Four parallel groups of the depressive-like NC and resilient PC male rats (N = 47; Sprague–Dawley; 83rd genetical generations; 8 weeks old; 246–344 g) underwent an escape test (for description see Supplement) and starting from this day received seven daily injections of either S-ketamine at 10 mg/kg (Ketanest, Pfizer Pharma GmBH, Berlin, Germany) (14 NC, 11 PC rats) or saline (12 NC, 10 PC rats) (subcutaneously (s.c.), 1 ml/kg) (Fig. 1). We chose the dose of 10 mg/kg as it corresponds to 0.5 mg/kg dose used in humans 23,24, resulting in a similar range of peak concentrations25, and is an optimum antidepressant dose in the animal models 13,15. In humans a regimen for Ketamine for sale repeated treatment mainly comprises six to eight intermittent injections; however, in rats, a schedule is often consecutive due to faster metabolic rates in rodents26. Similar to an intermittent regimen, in a rat model of depression, it demonstrates robust antidepressant-like effects13. We used a consecutive regimen in order to fit the injection schedule into a week instead of prolonging it to 2 weeks by intermittent treatments, thus keeping the ages of rats in alignment with our previous study and avoiding brain aging effects.
On the day following the last injection, the animals underwent fMRI scanning. Group (PC/NC), treatment (ketamine/saline), and time of day were randomized in the fMRI measurements. During the experiments, the investigator was blinded to the assignment of groups.
For the single injection, we used a separate previously acquired fMRI dataset consisting of NC and PC rats belonging to the same genetic generation as rats in the current dataset and treated with 10 mg/kg S-ketamine (12 NC, 13 PC rats) or saline (12 NC, 12 PC rats)16.
The experimental procedures (behavioral test, fMRI scanning, anesthesia protocol) and preprocessing pipeline for both datasets were identical.
Due to the exploratory nature of this study, no formal power or sample size estimation was carried out; however, the group sizes (N = 10–14 per group) were toward the high end of the range typically used in animal fMRI experiments.
The rats were housed in plastic cages (two rats per cage) at a constant temperature of 22 °C and 12-h light–dark cycle (lights on at 07:00 a.m.) and with food and water available ad libitum. At the end of the experiments the rats were sacrificed. The experiments were performed according to the regulations covering animal experimentation within the European Union (European Communities Council Directive 86/609/EEC) and within the German Animal Welfare Act, and were approved by the German animal welfare authorities (Regierungspräsidium Karlsruhe).

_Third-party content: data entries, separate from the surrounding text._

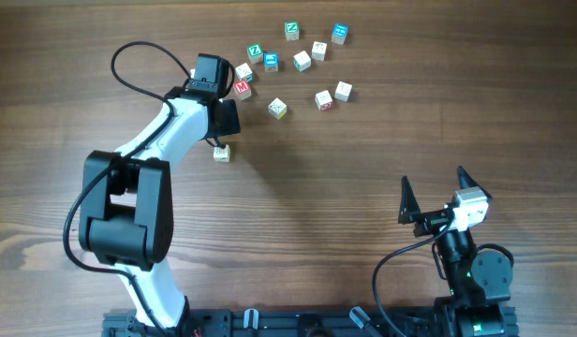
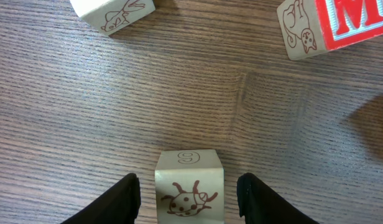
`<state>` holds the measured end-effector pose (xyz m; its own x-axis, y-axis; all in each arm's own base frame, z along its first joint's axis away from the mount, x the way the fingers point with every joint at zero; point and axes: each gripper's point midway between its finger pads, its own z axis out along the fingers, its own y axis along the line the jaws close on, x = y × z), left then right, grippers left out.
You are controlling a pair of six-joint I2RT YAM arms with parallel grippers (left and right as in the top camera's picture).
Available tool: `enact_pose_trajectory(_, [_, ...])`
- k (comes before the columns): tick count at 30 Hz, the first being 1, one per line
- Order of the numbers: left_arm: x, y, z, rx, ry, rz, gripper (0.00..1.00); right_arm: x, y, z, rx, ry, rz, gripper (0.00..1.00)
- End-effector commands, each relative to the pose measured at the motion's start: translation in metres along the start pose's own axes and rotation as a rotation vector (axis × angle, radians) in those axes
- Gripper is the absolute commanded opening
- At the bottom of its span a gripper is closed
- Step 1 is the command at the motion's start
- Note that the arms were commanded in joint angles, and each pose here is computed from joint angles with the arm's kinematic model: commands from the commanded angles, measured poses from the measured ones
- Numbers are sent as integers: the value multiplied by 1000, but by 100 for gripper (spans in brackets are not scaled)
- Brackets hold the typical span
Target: Form a tower
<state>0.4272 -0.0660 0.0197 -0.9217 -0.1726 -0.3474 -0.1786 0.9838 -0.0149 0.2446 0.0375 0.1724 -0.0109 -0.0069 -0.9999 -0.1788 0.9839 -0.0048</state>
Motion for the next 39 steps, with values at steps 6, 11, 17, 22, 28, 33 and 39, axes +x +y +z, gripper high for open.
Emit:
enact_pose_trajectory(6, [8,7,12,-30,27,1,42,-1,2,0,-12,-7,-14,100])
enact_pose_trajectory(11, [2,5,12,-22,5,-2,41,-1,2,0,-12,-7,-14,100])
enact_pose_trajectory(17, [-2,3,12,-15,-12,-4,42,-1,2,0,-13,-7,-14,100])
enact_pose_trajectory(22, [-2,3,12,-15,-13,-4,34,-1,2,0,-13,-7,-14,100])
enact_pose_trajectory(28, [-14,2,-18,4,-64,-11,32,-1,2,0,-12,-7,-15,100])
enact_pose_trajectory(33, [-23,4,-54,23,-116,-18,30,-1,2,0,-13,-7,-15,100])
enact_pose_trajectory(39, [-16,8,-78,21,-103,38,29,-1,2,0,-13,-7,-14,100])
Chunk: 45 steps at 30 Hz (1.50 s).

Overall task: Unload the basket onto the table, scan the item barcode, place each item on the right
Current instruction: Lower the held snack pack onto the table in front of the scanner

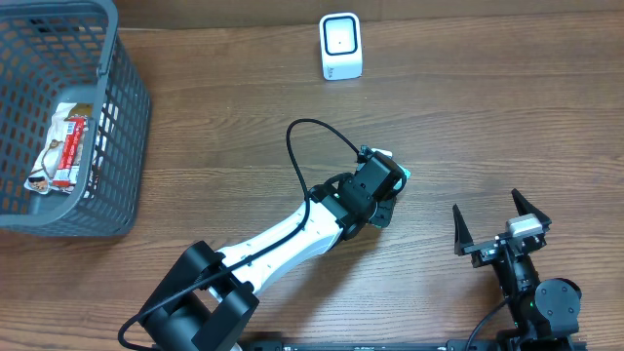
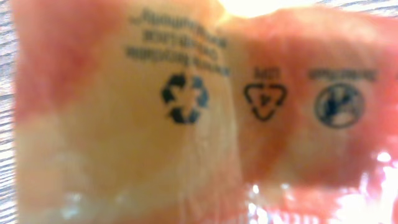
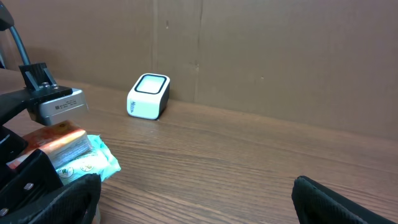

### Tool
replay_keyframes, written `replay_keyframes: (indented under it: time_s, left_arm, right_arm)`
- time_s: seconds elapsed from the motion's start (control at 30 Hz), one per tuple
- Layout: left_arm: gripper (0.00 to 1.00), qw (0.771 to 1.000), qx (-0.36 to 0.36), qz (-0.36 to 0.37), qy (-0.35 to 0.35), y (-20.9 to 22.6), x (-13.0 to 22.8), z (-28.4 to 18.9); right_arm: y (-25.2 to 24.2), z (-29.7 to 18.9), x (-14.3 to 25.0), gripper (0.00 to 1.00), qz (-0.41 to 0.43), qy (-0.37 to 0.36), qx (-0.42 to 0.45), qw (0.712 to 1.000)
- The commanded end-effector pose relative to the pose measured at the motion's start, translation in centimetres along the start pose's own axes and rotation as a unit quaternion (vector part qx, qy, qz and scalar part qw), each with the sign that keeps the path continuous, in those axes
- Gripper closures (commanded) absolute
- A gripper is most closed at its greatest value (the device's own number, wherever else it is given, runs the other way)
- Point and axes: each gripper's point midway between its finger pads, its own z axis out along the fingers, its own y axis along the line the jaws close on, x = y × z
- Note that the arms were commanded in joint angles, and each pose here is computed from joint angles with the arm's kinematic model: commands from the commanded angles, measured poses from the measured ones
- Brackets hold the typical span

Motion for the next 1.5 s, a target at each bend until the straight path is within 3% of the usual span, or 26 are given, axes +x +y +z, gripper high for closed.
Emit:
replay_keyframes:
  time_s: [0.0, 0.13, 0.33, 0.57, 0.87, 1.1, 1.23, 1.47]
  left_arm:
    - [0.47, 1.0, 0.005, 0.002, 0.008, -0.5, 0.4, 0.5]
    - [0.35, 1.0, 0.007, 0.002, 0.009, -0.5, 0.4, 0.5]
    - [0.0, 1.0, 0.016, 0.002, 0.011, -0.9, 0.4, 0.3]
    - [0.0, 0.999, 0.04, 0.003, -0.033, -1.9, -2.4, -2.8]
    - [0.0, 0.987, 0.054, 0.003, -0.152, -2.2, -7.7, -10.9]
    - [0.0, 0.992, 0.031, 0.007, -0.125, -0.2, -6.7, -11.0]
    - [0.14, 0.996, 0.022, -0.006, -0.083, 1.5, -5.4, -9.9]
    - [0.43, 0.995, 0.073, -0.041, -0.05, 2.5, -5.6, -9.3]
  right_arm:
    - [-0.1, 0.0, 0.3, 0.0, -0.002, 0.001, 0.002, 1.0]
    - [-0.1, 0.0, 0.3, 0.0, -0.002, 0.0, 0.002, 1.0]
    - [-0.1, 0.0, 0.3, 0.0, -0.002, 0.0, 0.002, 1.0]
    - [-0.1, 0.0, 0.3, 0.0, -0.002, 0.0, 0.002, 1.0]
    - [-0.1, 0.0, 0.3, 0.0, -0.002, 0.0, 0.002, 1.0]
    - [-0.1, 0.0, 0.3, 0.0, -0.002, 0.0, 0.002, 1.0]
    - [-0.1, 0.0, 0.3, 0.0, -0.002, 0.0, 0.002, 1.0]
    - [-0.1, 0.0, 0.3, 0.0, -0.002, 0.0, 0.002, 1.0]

MRI acquisition and pre-processing
The rs-fMRI experiments were carried out at 9.4 T MRI scanner (Bruker BioSpec, Ettlingen, Germany) with Avance III hardware, BGA12S gradient system (maximum strength 705 mT/m), and Paravision 6 software. We used a linear whole-body volume transmitter coil combined with an anatomically shaped four-channel receive-only coil array. The rats were initially anesthetized with 4% isoflurane (Baxter Deutschland GmbH, Unterschleißheim, Germany) in a mixture of 70% N2 and 30% O2; then, after positioning in the scanner, isoflurane level was reduced to 2.5% and medetomidine (Domitor, Janssen-Cilag, Neuss) was injected as a bolus (0.5 ml, 0.07 mg/kg, s.c.). Isoflurane administration was slowly discontinued during 10 min (reduction by 0.5% every 2 min), and after switching it off, the animals continuously received medetomidine at 0.28 mg/kg/h. We monitored sedation depth via recording the physiological (respiratory and cardiac) parameters throughout the experiment at 10-ms resolution using the signal breakout module (Small Animal Instruments Inc., NY, USA) and a 4-channel recorder (Velleman® N.V., Gavere, Belgium). The physiological parameters stabilized at 15 min after the start of continuous medetomidine and remained stable during the whole experiment.